PLEASE NOTE: This programme was curated in 2021 and is free to stream again on this website until Thursday 16 November 2023.

You can watch the programme of Emily Jacir films here.


WATCH ON DEMAND – UK ONLY
THURSDAY 29 APRIL – MONDAY 3 MAY

Emily Jacir is an artist and filmmaker primarily concerned with transformation, questions of translation, resistance and silenced historical narratives. Her work investigates personal and collective movement through public space and its implications on the physical and social experience of transmediterranean space and time. Jacir has built a complex and compelling oeuvre through a diverse range of media and methodologies. She is the recipient of several awards, and is the Founding Director of Dar Yusuf Nasri Jacir for Art and Research in Bethlehem.


The films in this programme are available to view within the UK only.

SITDOWN
Listen to a conversation between artist in focus Emily Jacir and writer Yasmine Seale.

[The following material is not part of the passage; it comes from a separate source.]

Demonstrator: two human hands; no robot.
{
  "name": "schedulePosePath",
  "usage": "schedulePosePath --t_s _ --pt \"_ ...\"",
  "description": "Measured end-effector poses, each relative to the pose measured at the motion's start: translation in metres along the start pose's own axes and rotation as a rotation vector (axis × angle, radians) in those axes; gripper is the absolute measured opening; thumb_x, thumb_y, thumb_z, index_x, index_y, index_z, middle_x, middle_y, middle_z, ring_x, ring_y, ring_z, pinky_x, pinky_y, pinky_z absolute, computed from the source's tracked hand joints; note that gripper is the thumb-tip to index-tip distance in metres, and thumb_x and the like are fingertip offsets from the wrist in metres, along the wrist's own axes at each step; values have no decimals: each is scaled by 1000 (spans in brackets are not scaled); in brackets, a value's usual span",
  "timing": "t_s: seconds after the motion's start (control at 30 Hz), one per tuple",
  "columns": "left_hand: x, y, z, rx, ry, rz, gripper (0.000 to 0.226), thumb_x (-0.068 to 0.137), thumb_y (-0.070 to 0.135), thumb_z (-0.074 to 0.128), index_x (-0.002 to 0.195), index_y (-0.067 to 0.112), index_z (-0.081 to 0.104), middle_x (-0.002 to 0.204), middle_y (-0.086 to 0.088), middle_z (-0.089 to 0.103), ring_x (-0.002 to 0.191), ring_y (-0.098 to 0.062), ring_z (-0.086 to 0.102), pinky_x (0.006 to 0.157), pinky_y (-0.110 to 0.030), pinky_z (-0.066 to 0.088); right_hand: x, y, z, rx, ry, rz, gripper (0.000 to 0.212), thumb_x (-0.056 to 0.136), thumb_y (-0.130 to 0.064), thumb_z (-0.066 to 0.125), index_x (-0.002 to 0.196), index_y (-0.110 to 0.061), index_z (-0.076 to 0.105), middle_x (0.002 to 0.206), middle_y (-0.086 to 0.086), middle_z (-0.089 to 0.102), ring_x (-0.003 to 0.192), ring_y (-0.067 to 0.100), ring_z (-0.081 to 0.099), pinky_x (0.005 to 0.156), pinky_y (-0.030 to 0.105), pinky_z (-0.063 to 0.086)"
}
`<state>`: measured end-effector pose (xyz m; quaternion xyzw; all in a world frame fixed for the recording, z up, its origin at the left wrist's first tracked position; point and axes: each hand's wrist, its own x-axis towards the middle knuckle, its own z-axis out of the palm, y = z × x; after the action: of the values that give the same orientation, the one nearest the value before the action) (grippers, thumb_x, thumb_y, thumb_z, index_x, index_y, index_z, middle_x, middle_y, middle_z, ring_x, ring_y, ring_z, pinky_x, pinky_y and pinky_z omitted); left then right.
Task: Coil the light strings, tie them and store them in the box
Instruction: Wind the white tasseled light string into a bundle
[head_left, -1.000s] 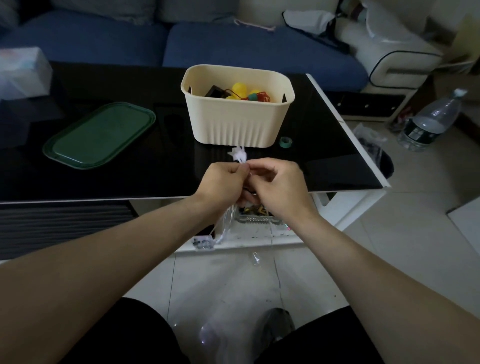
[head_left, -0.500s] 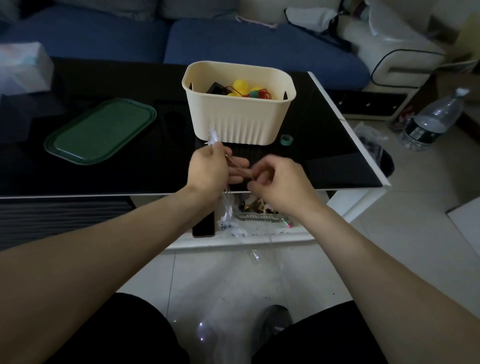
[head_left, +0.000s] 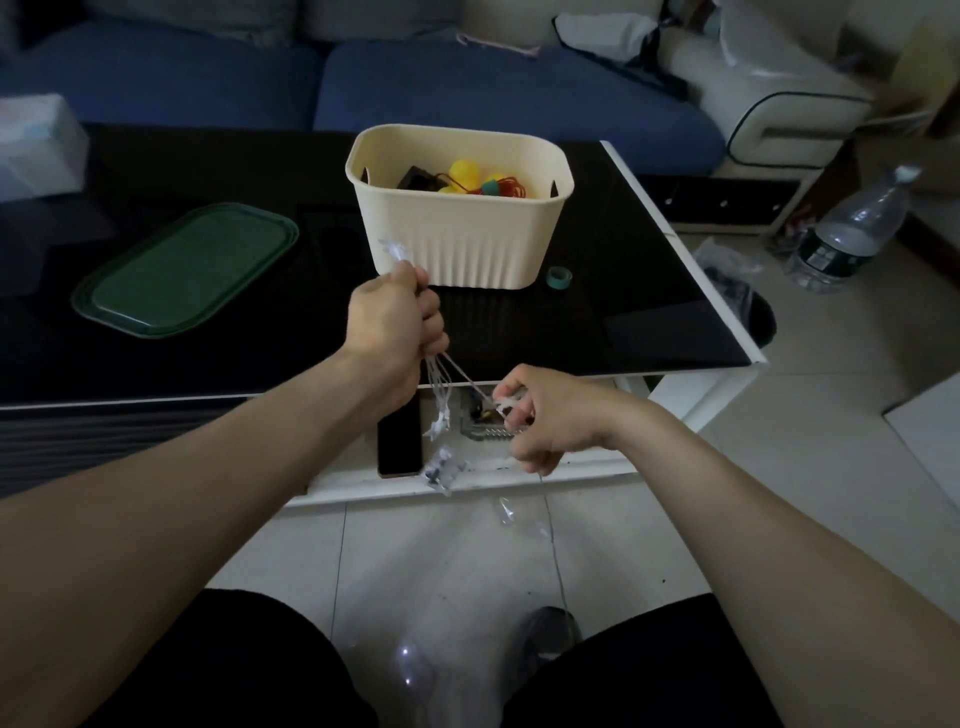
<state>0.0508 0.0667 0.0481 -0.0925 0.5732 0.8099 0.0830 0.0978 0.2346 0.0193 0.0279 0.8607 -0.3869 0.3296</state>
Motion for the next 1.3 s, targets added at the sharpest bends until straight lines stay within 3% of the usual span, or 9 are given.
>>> schedulePosePath --t_s 0.23,0.33,0.43,0.57,0.63,0.8,0.9,1.03,1.3 --pt "10 9 -8 -70 104 70 34 105 20 28 73 19 38 46 7 28 37 -9 20 38 -23 20 2 20 -24 -264 -5 179 8 97 -9 60 99 -14 67 91 3 74 88 18 74 87 38 60" --pt "11 9 -11 -75 142 72 33 106 20 27 75 18 38 47 6 28 37 -11 23 38 -22 24 -3 25 -36 -113 124 246 18 100 -18 61 92 -4 70 86 7 76 79 20 72 76 32 61" --pt "9 6 -12 -35 145 76 32 107 21 26 77 18 39 51 4 30 37 -11 27 39 -21 27 -2 34 -45 -85 367 146 20 95 -27 70 85 -11 76 75 -1 77 85 18 74 85 36 60" --pt "8 4 -13 21 134 84 31 106 22 28 79 17 42 54 3 34 39 -11 29 41 -22 29 -9 35 -49 104 670 -122 13 91 -28 73 89 -15 73 68 -4 75 64 6 72 53 12 51" --pt "7 3 -13 29 124 90 30 106 21 29 80 16 44 56 2 36 40 -12 32 43 -24 31 -16 26 -48 117 776 -301 11 92 -28 73 87 -18 71 63 -4 72 54 3 67 48 8 44" --pt "6 0 -8 49 67 96 32 108 22 28 86 11 49 57 -3 45 47 -18 59 50 -28 53 -27 9 -34 71 608 -453 11 94 -30 69 90 -24 78 58 -6 68 49 5 59 54 19 50" --pt "4 -5 -5 74 7 74 32 108 20 31 86 8 52 56 -6 51 61 -24 69 63 -36 61 -28 5 -27 58 450 -436 15 97 -21 66 99 -12 78 50 -17 62 45 -4 54 51 9 40" --pt "-1 -15 1 127 -62 26 32 107 20 36 85 7 54 62 -10 65 76 -29 71 74 -41 62 -20 4 -17 68 420 -393 17 95 -26 69 96 -10 74 42 -16 51 40 0 46 49 11 36" --pt "-7 -29 10 210 -71 -98 34 108 20 35 83 6 54 80 -13 66 55 -19 66 54 -31 59 -6 -3 1 75 409 -389 25 95 -38 64 85 -16 61 45 -12 49 40 2 40 48 20 35"
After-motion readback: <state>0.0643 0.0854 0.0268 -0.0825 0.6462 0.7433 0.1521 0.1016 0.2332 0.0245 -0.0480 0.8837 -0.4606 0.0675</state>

A transcript of Emily and Yasmine’s conversation can also be read here.


PROGRAMME NOTES

ELLIPSES
by Michael Pattison

Things are calm on our street, but I’m not sure how long that will last…
— letter to a friend (2019)

This Focus programme brings together three of Emily Jacir‘s moving-image works, including her first, 15 Palestinian Minutes in Palestine (1999), and her most recent, letter to a friend (2019); the programme begins with a short film that Jacir made ten years after the former and ten years before the latter. Radically different from one another in style, these films – individually and especially together – examine and express the complexities of absence and bearing witness in relation to Palestinian identity.

Jacir’s is a work of ellipsis, and of elliptical cartography – whereby the black-screen interludes that punctuate the moving-image content of the lo-fi debut short included in this programme contain entire worlds of the unsaid and unseen: two concepts, in Palestine, normalised and integrated into everyday existence. Named after a facility built in the British Mandate of Palestine in 1930, Lydda Airport centres on the story of Hannibal, one of eight planes belonging to Imperial Airways that went missing in 1940 over the Gulf of Oman.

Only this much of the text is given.